• [Problem to work on]
Down to the last line, retype the records below exactly and skip the pictures.

• [Information supplied]
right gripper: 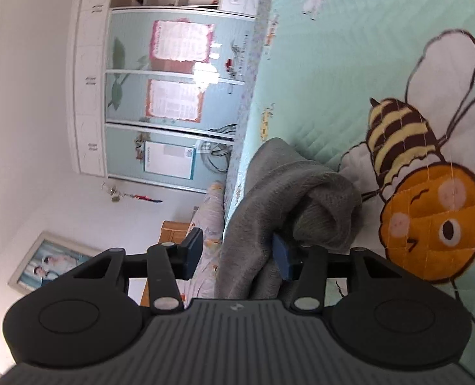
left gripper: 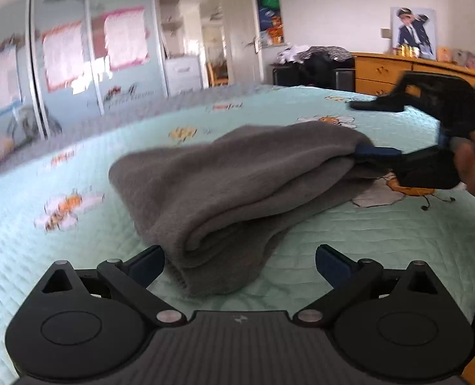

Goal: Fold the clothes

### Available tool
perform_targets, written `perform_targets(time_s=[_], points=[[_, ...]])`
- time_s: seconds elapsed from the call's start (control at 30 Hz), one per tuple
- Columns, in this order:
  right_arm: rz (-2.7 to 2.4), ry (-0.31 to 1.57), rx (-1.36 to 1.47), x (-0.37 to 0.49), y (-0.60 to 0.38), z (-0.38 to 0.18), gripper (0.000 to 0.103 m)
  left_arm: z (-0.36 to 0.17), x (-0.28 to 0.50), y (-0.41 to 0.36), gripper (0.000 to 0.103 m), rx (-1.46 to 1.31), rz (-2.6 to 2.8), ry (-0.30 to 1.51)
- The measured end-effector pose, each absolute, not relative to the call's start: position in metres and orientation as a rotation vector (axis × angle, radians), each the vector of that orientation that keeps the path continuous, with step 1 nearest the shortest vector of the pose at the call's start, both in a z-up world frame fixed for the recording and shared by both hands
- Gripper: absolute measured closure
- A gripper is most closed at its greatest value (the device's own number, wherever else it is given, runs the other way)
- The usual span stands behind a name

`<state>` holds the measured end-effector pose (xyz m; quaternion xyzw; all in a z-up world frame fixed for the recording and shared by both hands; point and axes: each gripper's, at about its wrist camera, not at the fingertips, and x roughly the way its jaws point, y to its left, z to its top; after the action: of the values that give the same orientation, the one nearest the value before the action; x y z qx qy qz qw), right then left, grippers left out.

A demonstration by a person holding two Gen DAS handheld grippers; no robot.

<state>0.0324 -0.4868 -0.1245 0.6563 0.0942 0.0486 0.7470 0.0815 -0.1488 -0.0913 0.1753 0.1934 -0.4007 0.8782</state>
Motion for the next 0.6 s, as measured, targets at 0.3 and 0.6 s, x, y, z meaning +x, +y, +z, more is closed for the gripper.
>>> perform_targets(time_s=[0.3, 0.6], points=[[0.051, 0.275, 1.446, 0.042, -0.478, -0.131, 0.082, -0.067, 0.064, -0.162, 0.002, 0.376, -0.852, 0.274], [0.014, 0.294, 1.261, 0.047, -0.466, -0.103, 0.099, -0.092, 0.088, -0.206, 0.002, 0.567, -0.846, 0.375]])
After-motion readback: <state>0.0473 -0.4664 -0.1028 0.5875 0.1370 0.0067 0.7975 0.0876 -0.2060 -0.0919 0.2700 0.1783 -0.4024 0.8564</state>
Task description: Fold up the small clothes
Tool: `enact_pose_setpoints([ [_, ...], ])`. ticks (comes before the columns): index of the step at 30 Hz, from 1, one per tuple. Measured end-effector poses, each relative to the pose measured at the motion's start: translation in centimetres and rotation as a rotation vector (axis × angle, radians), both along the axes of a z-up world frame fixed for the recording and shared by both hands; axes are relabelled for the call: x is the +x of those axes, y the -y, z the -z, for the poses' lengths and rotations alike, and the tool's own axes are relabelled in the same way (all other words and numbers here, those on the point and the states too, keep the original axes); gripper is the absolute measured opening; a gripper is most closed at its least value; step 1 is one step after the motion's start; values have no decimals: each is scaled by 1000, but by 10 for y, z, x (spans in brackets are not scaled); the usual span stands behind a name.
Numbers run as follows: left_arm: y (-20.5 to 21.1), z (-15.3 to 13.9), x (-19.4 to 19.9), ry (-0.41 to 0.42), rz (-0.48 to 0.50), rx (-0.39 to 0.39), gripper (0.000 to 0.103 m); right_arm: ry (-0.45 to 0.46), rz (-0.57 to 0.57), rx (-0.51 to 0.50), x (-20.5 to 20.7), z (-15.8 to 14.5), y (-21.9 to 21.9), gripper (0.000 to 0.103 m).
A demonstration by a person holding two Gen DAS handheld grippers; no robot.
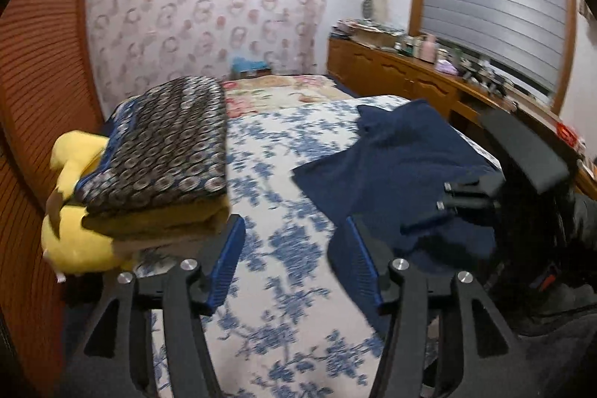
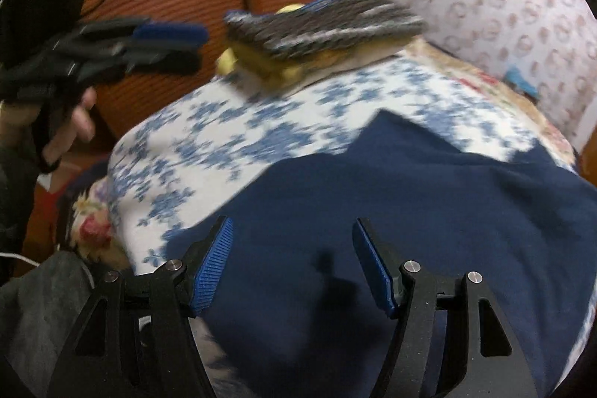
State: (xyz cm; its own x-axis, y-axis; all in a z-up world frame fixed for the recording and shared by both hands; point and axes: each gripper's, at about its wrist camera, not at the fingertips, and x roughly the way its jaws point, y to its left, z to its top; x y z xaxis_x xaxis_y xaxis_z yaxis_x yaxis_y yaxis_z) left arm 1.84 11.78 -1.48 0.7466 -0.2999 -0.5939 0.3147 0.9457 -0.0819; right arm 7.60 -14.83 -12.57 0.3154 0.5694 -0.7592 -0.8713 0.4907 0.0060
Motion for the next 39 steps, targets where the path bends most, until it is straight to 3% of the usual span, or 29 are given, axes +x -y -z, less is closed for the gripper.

• [Response to the task]
right gripper: 
left gripper: 

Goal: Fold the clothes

### Available tool
perform_targets, written `perform_targets(time_s=[_], points=[[_, ...]])`
- time_s: seconds elapsed from the call's start (control at 30 Hz), one per tuple
- Columns, in this order:
  right_arm: rz (-2.7 to 2.4), ry (-0.31 to 1.57), rx (-1.36 to 1.47), x (-0.37 to 0.49), y (-0.60 to 0.38), z (-0.38 to 0.18), gripper (0.000 to 0.103 m)
  left_arm: z (-0.36 to 0.17), x (-0.28 to 0.50), y (-0.41 to 0.36), gripper (0.000 to 0.103 m), rx (-1.46 to 1.31), rz (-2.6 to 2.8), ry (-0.30 to 1.51)
- The measured end-effector pose, each absolute, not relative to the call's start: position in metres and orientation as a rotation vector (axis × angle, radians), each the vector of that orientation that keeps the path continuous, with step 1 nearest the shortest vector of the pose at the call's start, both in a z-up world frame fixed for the recording and shared by both hands
- Gripper: absolute measured closure
- A gripper is most closed at its greatest value (the device's own number, wherever else it is given, runs the other way)
- The usual span stands behind a name

`<state>` holds the measured end-effector pose (xyz m; quaternion xyzw; all in a z-up world frame fixed for the recording and shared by both hands; point and axes: each gripper's, at about its wrist camera, not at the fingertips, and x roughly the way its jaws point, y to its left, z to its top; after the action: of the values that give the same orientation, the one nearest the value before the action; x y z qx qy qz qw), right then left, grippers left out.

A demonstration by a person holding two Gen DAS handheld grippers; no robot.

<state>0.0324 -0.4868 -0.1245 0.6563 0.0942 0.0486 0.7470 0.0815 -0.1488 -0.0913 0.1753 0.1934 -0.4007 0.8782</state>
Motion for the next 0.6 s, as measured, targets at 0.3 and 0.6 s, x, y, z meaning +x, +y, +z, more is closed for the gripper.
>>> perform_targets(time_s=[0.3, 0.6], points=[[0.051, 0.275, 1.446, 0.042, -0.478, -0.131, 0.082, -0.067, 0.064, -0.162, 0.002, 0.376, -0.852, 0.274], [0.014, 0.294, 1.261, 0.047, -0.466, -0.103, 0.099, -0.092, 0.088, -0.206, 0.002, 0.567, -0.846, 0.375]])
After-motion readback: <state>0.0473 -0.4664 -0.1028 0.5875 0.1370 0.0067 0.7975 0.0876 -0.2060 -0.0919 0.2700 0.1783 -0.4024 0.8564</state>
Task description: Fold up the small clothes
Tool: `enact_pose_setpoints([ [_, ...], ])`. ticks (comes before the columns): index of the step at 30 Hz, from 1, one per tuple. Measured end-effector poses, each relative to the pose measured at the motion's start: translation in centimetres and rotation as a rotation vector (axis × angle, radians), both along the axes of a z-up world frame fixed for the recording and shared by both hands; axes are relabelled for the call: x is the +x of those axes, y the -y, z the -z, for the poses' lengths and rotations alike, and the tool's own axes are relabelled in the same way (all other words and numbers here, those on the point and the states too, keep the original axes); gripper is the absolute measured opening; a gripper is most closed at its least value; step 1 is one step after the motion's start; values have no decimals: each is scaled by 1000, but by 10 for y, z, x (spans in brackets are not scaled); the usual span stands behind a name.
Numbers run as follows: left_arm: y (-20.5 to 21.1), z (-15.3 to 13.9), x (-19.4 to 19.9), ry (-0.41 to 0.42), rz (-0.48 to 0.50), rx (-0.39 to 0.39), gripper (0.000 to 0.103 m); right_arm: ry (-0.45 to 0.46), rz (-0.57 to 0.57), rx (-0.51 to 0.50), x (-20.5 to 20.7), z (-15.8 to 14.5), y (-21.9 to 21.9), gripper (0.000 to 0.103 m).
A demonstration by a person holding two Gen DAS handheld grippers; no robot.
State: (xyz cm; its own x-axis, y-axis; all in a z-up world frame fixed for the recording and shared by both hands; point and axes: each gripper's, at about its wrist camera, not at the fingertips, and x roughly the way its jaws point, y to its left, z to its top; x y z xaxis_x xaxis_y xaxis_z yaxis_x yaxis_y yaxis_z) left arm 1.84 11.78 -1.48 0.7466 -0.2999 -0.5939 0.3147 0.9457 -0.0819; right arm 7.60 -14.83 -12.57 0.3154 0.5694 -0.7592 -0.8713 0.4907 0.0060
Motion for the next 39 steps, targets where the path bends most, until it is straight to 3% of the usual span, or 29 are given, axes +x -y -z, less is closed for the gripper.

This answer leaves nothing further to address.